Problem statement: Write every line of the material out exactly as shown.

•••••

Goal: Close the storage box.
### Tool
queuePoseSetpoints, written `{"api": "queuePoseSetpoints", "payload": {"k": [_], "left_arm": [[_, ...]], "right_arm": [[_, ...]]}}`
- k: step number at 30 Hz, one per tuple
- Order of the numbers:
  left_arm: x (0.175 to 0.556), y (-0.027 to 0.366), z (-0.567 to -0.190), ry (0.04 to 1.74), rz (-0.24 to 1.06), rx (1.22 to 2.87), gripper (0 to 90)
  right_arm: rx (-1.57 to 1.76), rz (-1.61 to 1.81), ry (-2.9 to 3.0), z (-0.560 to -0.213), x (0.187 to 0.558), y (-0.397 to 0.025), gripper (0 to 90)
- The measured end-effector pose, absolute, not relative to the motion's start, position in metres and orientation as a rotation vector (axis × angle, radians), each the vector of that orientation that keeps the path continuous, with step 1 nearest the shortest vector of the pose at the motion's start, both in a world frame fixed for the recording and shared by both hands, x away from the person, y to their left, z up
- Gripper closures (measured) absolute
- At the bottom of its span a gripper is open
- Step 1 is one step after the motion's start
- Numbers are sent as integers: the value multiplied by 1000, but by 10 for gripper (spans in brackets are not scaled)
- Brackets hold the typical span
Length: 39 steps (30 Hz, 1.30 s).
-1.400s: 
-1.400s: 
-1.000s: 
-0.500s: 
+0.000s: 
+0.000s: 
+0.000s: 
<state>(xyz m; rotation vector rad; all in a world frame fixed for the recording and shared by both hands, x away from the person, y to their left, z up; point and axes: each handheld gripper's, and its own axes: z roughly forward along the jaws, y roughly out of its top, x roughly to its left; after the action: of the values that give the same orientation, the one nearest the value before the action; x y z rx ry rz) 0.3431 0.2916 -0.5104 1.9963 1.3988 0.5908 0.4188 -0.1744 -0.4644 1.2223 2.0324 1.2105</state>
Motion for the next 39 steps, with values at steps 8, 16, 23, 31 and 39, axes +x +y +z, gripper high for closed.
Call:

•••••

Your solution:
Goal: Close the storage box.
### Tool
queuePoseSetpoints, written `{"api": "queuePoseSetpoints", "payload": {"k": [_], "left_arm": [[_, ...]], "right_arm": [[_, ...]]}}`
- k: step number at 30 Hz, one per tuple
- Order of the numbers:
  left_arm: x (0.175 to 0.556), y (-0.027 to 0.366), z (-0.567 to -0.190), ry (0.04 to 1.74), rz (-0.24 to 1.06), rx (1.22 to 2.87), gripper (0 to 90)
  right_arm: rx (-1.57 to 1.76), rz (-1.61 to 1.81), ry (-2.9 to 3.0), z (-0.560 to -0.213), x (0.187 to 0.558), y (-0.397 to 0.025), gripper (0 to 90)
- The measured end-effector pose, absolute, not relative to the motion's start, position in metres and orientation as a rotation vector (axis × angle, radians), each the vector of that orientation that keeps the path continuous, with step 1 nearest the shortest vector of the pose at the motion's start, both in a world frame fixed for the recording and shared by both hands, x away from the person, y to their left, z up
- Gripper closures (measured) absolute
- At the bottom of its span a gripper is open
- Step 1 is one step after the motion's start
- Numbers are sent as integers: the value multiplied by 1000, but by 10 for gripper (spans in brackets are not scaled)
- Brackets hold the typical span
Length: 39 steps (30 Hz, 1.30 s).
-1.400s: 
-1.400s: 
-1.000s: 
-0.500s: 
+0.000s: 
+0.000s: 
+0.000s: 
<state>(xyz m; rotation vector rad; all in a world frame fixed for the recording and shared by both hands, x away from the person, y to their left, z up; point and axes: each handheld gripper's, and its own axes: z roughly forward along the jaws, y roughly out of its top, x roughly to its left; after the action: of the values that give the same orientation, the one nearest the value before the action; x y z rx ry rz) 0.3431 0.2916 -0.5104 1.9963 1.3988 0.5908 0.4188 -0.1744 -0.4644 1.2223 2.0324 1.2105</state>
Motion for the next 39 steps, with values at steps 8, 16, 23, 31 and 39, axes +x +y +z, gripper high for closed.
Call:

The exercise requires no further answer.